Report every line below that holds the word "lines".

=== EXERCISE INPUTS ===

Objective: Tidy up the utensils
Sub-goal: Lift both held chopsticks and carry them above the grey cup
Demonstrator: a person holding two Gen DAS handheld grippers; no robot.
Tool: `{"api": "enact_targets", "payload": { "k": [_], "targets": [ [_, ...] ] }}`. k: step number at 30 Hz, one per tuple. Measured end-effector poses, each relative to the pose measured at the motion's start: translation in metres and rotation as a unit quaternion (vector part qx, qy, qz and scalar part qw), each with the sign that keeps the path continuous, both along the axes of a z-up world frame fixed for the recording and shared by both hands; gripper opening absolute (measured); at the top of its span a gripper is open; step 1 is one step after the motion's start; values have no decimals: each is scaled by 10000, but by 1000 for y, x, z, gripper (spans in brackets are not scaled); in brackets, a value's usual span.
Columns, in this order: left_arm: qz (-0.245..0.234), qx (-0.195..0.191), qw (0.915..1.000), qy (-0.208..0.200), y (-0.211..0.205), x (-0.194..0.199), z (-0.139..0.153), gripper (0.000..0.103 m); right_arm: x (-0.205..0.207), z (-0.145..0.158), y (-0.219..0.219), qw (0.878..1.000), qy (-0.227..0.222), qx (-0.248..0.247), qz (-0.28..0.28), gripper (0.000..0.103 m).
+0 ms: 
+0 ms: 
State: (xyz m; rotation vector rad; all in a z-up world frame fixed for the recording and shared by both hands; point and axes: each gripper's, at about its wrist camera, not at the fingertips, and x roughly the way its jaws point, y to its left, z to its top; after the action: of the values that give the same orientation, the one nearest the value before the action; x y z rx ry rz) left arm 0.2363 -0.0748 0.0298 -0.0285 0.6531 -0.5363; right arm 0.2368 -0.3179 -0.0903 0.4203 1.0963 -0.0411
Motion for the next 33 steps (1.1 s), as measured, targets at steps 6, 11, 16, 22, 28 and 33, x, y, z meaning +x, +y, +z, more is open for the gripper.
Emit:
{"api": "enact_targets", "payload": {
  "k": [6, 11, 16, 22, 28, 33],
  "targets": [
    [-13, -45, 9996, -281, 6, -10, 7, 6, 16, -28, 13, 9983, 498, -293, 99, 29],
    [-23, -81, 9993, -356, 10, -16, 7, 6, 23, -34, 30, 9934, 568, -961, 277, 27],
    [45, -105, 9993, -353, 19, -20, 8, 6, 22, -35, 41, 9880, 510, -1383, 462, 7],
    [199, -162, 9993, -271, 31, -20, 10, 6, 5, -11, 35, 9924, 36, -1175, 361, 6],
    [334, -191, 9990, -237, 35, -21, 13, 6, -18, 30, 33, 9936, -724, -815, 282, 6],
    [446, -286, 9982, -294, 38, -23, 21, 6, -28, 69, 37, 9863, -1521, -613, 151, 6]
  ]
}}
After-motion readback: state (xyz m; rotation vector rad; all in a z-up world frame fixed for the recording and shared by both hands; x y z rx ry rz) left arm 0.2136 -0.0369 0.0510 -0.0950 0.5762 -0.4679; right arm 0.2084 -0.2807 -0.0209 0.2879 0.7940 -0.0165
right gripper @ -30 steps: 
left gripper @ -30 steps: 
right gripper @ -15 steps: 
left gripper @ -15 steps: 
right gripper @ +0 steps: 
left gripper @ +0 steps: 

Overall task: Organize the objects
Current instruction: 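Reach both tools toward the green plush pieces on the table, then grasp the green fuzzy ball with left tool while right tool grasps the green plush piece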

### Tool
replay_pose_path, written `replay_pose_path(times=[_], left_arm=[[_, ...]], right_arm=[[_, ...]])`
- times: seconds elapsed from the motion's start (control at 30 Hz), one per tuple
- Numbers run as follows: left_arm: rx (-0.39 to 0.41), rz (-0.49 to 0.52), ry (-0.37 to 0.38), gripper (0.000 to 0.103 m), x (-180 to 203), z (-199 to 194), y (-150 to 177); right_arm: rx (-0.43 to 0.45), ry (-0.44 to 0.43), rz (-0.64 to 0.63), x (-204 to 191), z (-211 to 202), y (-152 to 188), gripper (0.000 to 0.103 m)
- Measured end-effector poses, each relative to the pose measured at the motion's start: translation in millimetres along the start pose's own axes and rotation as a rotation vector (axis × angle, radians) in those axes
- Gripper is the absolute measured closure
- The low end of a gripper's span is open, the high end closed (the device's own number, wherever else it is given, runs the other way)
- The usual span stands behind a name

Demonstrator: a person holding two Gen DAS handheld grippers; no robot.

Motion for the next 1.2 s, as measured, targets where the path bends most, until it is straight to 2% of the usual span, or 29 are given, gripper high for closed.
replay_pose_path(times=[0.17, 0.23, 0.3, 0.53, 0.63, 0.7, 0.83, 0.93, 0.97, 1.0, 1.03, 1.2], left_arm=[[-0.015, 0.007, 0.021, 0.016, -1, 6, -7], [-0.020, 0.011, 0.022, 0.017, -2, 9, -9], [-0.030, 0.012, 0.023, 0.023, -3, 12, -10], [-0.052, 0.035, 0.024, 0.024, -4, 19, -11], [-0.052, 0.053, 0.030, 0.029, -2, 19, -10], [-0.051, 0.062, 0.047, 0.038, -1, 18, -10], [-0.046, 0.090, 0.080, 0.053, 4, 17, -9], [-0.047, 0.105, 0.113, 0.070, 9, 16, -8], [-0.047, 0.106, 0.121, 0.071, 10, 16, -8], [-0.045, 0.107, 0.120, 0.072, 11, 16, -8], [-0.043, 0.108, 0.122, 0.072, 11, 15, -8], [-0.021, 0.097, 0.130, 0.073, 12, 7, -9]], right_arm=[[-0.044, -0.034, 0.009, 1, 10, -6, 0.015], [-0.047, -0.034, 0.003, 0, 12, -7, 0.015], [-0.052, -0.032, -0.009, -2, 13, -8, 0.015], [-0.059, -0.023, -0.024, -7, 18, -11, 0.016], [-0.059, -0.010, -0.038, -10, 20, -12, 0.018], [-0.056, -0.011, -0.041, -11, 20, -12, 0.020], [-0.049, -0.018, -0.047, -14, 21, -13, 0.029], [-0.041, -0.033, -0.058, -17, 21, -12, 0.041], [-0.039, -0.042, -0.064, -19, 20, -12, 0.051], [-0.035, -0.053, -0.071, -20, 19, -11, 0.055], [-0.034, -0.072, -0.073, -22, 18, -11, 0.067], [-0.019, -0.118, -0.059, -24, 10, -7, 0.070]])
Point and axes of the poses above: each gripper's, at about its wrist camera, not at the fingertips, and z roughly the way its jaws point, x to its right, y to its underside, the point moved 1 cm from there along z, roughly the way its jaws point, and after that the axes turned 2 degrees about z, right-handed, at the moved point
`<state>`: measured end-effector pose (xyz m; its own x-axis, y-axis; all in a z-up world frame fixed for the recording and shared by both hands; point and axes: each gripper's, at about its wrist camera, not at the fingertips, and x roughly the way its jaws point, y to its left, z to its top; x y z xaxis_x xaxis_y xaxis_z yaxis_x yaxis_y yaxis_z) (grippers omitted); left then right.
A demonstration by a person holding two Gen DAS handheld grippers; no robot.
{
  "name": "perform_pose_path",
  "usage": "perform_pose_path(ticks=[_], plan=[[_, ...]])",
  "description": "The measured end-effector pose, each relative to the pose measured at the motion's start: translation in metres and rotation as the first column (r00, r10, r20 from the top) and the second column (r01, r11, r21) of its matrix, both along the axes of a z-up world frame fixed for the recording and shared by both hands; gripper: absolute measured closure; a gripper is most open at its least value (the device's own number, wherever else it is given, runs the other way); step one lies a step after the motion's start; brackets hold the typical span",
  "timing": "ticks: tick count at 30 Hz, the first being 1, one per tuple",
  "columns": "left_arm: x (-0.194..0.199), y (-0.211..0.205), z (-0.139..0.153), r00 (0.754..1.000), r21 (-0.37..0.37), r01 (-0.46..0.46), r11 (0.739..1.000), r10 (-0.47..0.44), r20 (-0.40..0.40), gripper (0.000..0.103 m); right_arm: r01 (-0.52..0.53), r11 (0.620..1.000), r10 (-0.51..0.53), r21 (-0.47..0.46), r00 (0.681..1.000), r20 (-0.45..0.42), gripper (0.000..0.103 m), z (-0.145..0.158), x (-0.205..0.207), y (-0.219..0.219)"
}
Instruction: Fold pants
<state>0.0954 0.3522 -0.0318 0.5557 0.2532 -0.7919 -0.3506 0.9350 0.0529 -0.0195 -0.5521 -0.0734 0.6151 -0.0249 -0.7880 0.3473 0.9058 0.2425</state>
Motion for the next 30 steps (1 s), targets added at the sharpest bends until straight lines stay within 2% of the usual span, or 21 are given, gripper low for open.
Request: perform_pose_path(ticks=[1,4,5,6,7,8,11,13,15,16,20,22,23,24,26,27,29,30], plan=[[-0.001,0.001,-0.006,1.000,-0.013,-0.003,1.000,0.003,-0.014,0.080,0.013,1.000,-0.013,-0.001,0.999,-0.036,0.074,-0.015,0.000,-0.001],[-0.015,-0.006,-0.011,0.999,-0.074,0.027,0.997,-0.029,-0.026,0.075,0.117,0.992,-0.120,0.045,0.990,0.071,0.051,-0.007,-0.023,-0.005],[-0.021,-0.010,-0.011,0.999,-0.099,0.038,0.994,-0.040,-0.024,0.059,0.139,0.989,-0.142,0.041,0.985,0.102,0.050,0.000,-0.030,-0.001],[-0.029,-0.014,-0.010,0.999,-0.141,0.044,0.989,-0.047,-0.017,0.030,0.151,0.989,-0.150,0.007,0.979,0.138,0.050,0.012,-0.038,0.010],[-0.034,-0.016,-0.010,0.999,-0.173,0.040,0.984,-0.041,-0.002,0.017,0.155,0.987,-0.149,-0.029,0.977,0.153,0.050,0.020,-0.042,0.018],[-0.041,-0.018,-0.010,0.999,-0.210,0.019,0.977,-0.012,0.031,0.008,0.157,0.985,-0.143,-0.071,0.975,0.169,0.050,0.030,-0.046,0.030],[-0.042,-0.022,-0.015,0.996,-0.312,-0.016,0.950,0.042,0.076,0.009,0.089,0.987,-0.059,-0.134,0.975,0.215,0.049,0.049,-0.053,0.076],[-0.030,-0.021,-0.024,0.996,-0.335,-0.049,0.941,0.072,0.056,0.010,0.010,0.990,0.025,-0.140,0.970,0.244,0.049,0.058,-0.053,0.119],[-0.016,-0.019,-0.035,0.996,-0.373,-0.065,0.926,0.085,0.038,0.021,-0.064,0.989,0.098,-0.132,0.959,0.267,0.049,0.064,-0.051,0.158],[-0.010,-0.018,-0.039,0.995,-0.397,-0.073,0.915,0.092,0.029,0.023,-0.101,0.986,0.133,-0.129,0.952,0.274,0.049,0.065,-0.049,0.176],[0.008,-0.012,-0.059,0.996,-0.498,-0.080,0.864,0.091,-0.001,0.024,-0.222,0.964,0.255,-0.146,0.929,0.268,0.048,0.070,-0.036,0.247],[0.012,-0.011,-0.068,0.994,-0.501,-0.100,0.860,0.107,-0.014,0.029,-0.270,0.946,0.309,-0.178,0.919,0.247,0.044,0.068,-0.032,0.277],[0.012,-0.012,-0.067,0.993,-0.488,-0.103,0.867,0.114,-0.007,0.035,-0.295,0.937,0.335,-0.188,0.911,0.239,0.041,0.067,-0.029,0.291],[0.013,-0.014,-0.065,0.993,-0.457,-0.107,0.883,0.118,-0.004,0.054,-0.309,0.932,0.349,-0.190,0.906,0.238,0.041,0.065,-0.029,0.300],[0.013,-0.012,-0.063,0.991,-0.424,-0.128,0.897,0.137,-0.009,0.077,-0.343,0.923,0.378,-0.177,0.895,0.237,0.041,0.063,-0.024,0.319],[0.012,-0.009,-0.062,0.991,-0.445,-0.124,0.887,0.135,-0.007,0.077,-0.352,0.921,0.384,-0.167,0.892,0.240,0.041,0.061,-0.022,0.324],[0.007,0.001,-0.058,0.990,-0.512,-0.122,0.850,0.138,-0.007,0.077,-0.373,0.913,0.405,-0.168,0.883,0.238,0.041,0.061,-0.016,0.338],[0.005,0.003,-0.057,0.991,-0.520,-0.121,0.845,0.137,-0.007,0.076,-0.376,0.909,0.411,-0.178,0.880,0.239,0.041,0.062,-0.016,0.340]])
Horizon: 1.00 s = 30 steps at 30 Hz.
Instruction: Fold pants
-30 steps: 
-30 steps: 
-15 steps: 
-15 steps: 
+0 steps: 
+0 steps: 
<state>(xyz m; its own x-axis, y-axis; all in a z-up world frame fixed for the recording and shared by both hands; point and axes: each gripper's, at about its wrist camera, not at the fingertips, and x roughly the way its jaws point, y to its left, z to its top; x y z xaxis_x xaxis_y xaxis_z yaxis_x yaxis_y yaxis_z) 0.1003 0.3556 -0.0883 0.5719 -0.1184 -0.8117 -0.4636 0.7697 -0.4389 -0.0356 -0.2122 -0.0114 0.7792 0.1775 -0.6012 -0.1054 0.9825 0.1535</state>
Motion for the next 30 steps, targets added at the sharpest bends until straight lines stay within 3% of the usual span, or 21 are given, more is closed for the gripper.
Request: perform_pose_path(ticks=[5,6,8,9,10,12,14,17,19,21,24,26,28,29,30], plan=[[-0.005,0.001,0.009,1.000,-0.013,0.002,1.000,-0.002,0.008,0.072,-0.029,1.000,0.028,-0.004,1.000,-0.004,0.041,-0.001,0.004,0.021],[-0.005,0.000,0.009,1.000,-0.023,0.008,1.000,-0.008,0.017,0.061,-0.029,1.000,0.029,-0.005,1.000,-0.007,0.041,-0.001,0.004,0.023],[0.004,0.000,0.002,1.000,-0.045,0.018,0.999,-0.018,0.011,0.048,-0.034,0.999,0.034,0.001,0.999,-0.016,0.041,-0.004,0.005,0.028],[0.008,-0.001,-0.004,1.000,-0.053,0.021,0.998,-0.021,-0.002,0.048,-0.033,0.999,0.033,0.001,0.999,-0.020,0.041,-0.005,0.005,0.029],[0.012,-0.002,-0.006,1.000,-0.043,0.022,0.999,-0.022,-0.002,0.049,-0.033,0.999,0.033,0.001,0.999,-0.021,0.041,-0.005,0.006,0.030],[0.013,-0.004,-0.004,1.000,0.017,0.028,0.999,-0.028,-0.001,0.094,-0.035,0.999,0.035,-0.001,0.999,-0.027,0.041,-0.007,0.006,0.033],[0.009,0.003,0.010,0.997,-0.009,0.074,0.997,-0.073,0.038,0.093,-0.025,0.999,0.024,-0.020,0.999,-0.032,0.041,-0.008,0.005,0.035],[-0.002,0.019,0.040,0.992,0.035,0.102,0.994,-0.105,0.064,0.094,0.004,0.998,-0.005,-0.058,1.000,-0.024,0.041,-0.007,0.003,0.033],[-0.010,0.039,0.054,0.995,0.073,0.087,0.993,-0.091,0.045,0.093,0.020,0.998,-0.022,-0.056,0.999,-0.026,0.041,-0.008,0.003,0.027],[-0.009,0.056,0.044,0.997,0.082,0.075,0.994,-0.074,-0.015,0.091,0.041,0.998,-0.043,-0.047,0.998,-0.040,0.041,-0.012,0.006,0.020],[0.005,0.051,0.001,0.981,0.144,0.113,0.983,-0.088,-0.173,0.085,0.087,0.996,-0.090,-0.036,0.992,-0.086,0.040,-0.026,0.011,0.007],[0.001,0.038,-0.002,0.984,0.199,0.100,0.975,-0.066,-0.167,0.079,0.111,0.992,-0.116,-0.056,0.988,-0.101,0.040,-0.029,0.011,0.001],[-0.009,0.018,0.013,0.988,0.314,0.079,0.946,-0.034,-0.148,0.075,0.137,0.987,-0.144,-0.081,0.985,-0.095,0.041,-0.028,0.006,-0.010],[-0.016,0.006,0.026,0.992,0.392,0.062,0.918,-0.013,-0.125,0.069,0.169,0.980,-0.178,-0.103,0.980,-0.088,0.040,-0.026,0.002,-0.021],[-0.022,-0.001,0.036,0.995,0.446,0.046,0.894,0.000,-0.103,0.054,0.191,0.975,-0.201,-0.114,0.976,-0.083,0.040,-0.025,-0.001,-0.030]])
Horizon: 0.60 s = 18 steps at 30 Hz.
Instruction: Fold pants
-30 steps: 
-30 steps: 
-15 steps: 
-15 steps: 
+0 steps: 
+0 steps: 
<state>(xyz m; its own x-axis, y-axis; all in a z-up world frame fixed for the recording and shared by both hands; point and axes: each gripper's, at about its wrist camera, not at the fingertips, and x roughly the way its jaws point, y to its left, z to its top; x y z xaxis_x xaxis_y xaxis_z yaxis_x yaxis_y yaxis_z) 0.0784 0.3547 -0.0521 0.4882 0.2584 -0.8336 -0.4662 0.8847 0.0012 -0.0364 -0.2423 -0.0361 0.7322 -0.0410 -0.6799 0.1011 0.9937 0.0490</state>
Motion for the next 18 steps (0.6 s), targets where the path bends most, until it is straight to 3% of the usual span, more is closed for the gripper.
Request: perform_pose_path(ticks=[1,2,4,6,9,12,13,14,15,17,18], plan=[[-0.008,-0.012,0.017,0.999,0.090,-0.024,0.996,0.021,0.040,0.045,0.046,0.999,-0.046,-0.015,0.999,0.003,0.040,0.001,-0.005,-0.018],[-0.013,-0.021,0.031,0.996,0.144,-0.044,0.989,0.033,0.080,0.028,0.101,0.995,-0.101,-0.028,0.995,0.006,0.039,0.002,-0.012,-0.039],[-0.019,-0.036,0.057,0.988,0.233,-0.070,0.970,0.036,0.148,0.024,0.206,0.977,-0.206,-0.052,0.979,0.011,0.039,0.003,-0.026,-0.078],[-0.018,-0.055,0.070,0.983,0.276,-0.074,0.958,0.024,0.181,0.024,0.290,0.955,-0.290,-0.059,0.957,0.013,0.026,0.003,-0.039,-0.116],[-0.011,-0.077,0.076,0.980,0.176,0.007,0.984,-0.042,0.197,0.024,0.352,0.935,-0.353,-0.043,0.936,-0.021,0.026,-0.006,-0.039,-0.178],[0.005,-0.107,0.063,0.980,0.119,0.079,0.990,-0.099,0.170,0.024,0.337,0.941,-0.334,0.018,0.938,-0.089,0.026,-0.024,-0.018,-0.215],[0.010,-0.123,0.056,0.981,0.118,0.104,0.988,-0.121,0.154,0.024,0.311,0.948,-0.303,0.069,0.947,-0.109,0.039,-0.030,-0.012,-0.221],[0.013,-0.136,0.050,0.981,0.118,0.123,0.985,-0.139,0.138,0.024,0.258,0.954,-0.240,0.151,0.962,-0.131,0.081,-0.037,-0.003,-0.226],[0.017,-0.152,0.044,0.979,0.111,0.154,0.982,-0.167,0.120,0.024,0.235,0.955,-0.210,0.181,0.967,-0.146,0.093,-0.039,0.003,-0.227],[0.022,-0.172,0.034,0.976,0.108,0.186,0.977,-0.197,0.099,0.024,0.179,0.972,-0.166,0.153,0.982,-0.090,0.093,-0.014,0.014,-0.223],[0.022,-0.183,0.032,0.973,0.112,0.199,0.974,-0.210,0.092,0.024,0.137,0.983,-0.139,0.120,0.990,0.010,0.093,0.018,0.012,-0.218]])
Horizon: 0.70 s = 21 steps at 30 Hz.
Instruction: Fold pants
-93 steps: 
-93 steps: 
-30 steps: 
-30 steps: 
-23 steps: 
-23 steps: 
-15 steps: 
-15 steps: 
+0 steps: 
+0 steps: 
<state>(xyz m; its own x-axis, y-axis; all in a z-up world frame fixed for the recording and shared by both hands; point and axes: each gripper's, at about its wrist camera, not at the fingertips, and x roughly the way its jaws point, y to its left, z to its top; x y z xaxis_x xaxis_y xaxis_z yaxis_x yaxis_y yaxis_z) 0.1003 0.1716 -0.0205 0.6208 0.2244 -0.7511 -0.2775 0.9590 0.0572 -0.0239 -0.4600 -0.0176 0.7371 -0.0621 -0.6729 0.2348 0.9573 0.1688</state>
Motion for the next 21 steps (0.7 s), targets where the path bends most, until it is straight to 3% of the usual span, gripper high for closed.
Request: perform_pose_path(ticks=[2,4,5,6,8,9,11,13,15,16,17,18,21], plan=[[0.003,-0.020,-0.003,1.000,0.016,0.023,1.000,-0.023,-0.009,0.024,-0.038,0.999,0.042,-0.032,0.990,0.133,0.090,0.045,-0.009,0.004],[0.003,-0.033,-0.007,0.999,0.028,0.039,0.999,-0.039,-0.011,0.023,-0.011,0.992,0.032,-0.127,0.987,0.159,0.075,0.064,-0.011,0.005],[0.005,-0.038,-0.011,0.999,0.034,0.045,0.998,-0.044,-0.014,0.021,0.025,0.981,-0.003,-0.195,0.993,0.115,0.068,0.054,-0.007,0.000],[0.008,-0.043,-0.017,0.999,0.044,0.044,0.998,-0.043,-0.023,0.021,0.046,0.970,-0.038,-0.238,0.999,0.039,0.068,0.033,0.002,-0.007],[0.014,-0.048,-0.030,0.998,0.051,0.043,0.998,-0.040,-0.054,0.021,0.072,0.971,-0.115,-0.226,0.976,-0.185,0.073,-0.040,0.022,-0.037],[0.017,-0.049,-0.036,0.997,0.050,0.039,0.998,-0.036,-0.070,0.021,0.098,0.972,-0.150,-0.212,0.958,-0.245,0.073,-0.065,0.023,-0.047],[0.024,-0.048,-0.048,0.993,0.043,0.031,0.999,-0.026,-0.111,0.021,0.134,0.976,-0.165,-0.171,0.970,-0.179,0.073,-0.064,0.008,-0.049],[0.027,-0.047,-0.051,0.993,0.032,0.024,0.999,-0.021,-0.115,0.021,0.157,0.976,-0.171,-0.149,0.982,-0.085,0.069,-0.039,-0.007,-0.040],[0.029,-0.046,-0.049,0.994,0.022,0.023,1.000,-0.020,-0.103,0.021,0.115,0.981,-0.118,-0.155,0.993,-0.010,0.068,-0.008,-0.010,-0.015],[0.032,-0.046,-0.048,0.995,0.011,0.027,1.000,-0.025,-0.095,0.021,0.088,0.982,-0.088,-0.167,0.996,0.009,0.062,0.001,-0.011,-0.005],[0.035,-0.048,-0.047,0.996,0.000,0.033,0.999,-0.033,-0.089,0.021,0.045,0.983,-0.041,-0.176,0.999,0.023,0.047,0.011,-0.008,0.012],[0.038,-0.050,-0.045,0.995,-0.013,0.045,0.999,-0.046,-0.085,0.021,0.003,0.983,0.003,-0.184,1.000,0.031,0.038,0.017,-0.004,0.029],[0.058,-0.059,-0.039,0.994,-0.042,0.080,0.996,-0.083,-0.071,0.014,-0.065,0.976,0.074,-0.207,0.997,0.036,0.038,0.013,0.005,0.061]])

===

■ **SOLUTION TO THE PROBLEM**:
Motion for the next 30 steps (1 s), targets added at the sharpest bends until straight lines stay within 2% of the usual span, or 21 are given, gripper low for open.
Motion for the next 30 steps, targets added at the sharpest bends until straight lines stay within 3% of the usual span, or 21 are given, more is closed for the gripper.

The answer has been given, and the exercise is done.